Unlike many other marine animals, sea urchins have only a thin, very fragile, epidermis, as many reef aquarists are aware.  As a result, they must have some defenses to keep other animals from fouling their surfaces. The urchin body is covered by an array of small pinchers, called pedicellariae, many of which are venomous, and they bite anything that tries to land on the urchin’s body. They often do a good job of keeping the body clear of settlers. However, the pedicellariae, cannot reach up on the spines, and that is where some fouling animals take up residence.

Dulichia And Its Home.

Red sea urchins with Dulichia fecal strands.

The Brown Strands On Some Spines Were Put There By The Amphipods Living On Those Strands.

Many of the Red Sea Urchins in any given environment are wholly clean of fouling organisms.  However, some of them appear to have brown strands of material extending from the spine’s tip.  A casual observer might think those strands are algal strands, perhaps.

But that observer would be wrong.

Those strands are mostly fecal material from an amphipod in the genus Dulichia, probably D. rhabdoplastis. The story begins when a pregnant female amphipod, carrying her brood of developing youngsters, takes off from its ancestral fecal strand and strikes out for better pastures. If she finds an urchin spine that suits her, she will land on that spine’s tip and defecate, molding its feces into the primary, basal, amphipod fecal patty.

 A stranded amphipod, Dulichia rhabdoplastis.

Adult Female Dulichia cf. rhabdoplastis On Its Fecal Strand.

The adult amphipods have large antennae with large bristles, or setae, on them.  They climb up on their strand and wave their antennae around in the water currents to catch plankton which are eaten… processed… and pooped out and thence added to the strand.  As the strand grows, the female starts to glean its surface, collecting and eating microalgae from the surface in addition to the plankton. Analogous to the proverbial destination of roads in olden times when all roads led to Rome, all Dulichia food eventually leads to the strand.

Female Dulichia and offspring.

A Dulichia Female On Her Fecal Strand.

 

Dulichia female on fecal strand with young amphipods.

A Dulichia Female And Some Of Her Young From A Couple Of Broods.

As the female grows and matures she will mate, producing many broods all of which live on and add to their communal crappy house… Eventually some larger females will take off and try to find a new strand or other place to live.  Amphipods lack free-swimming larvae, and the mother carries and cares for her developing offspring in a brood pouch similar in function to a marsupial’s pouch.
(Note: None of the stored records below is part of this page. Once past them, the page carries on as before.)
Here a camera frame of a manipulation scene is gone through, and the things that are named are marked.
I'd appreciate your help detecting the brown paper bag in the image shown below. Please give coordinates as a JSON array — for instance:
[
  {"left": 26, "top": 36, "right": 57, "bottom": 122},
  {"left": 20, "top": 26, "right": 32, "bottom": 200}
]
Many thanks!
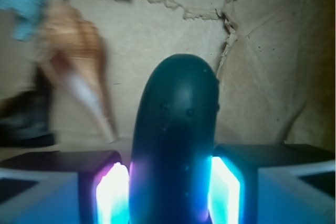
[{"left": 0, "top": 0, "right": 336, "bottom": 162}]

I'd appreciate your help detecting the dark green plastic pickle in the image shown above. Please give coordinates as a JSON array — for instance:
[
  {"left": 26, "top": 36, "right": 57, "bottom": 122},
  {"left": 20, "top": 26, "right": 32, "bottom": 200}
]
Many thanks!
[{"left": 129, "top": 54, "right": 219, "bottom": 223}]

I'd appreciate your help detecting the black tape piece left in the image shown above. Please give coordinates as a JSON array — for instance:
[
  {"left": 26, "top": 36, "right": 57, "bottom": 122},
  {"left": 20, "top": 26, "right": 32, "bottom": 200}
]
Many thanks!
[{"left": 1, "top": 67, "right": 55, "bottom": 148}]

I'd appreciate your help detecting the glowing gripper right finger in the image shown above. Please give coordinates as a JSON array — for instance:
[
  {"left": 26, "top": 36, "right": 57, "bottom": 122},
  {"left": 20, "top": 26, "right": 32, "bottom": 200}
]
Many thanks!
[{"left": 208, "top": 144, "right": 335, "bottom": 223}]

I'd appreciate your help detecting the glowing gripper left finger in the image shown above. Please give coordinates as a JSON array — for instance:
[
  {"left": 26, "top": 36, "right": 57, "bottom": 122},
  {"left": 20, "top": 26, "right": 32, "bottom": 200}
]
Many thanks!
[{"left": 1, "top": 150, "right": 129, "bottom": 223}]

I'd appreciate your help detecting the orange spiral seashell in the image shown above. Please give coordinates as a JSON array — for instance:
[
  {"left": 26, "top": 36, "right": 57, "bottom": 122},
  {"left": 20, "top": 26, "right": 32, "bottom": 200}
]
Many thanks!
[{"left": 37, "top": 0, "right": 118, "bottom": 143}]

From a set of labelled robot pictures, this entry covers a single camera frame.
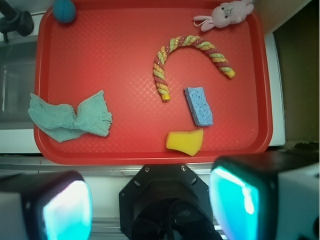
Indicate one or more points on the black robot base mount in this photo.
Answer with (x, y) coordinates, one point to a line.
(166, 202)

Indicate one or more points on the pink plush bunny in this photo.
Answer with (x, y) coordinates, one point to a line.
(227, 13)

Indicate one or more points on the blue sponge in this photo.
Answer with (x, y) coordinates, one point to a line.
(199, 107)

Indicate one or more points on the red plastic tray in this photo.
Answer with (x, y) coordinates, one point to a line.
(111, 47)

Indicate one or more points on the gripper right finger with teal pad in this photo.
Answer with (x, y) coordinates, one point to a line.
(274, 195)

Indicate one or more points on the blue ball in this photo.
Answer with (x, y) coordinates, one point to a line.
(64, 11)

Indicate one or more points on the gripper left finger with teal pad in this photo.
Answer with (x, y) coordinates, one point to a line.
(45, 206)

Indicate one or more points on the black clamp knob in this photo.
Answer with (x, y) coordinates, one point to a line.
(14, 20)

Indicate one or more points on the yellow sponge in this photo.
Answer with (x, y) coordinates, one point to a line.
(188, 142)

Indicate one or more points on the teal crumpled cloth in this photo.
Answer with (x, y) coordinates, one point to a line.
(63, 123)

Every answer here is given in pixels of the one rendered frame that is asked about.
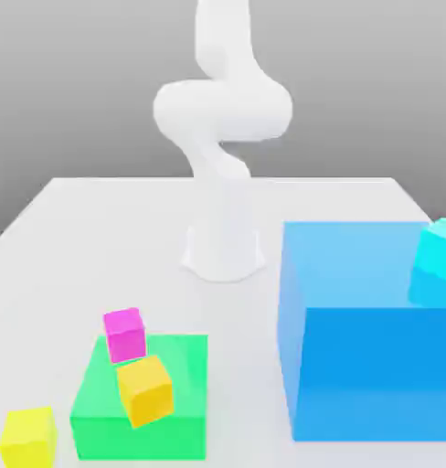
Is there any small orange cube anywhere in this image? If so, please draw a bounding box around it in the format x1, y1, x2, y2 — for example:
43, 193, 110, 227
115, 355, 175, 430

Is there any small cyan cube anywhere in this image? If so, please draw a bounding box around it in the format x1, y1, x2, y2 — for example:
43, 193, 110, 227
408, 217, 446, 309

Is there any large blue box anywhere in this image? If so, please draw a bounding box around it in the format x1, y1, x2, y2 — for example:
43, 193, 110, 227
276, 220, 446, 442

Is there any small magenta cube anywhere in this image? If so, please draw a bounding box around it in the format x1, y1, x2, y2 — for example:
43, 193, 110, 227
102, 306, 148, 364

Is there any large green box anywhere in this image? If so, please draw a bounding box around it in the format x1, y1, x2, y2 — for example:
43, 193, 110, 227
69, 333, 209, 462

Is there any small yellow cube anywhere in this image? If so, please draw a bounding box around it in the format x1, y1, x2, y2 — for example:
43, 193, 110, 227
0, 406, 58, 468

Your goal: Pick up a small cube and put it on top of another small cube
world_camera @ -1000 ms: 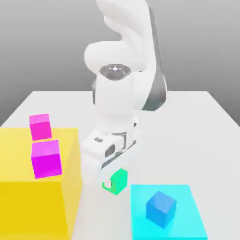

Urchin with many fecal strands.

Some Urchins Can Become A Veritable Amphipod Metropolis With Dozens Of Fecal Strands And Many Hundreds Of Amphipods.

Dulichia on sediments
A Dulichia Female On Sediments Of Cowlitz Bay, Waldron Island, Northern Puget Sound.

 

Dulichia individuals also are commonly found building their fecal strands on sand bottoms.  I don’t know if this is the same species that lives on the urchin spines.  Although I have treated them as the same in this post, there may be some differences other than habitat choice. However, I am not an amphipodiatrist, so for me…  a Dulichia is a Dulichia  is a Dulichia is a bug.

Terrestrial Slime Molds

Temperate Rainforest Slime Mold Fruiting Bodies

Author’s Note
To folks who wondered what happened to this blog over the last few months.  Well, I have wondered that, too.  I have been fighting some severe (read that as a @%^$$@&  AWFUL) back pain for the last year or so.  I hope I am now getting my Mojo back and I hope to post here regularly soon.  I can’t thank the folks here at R2R especially Matt Pedersen and James Lawrence enough for understanding  and allowing me to keep this irregular schedule.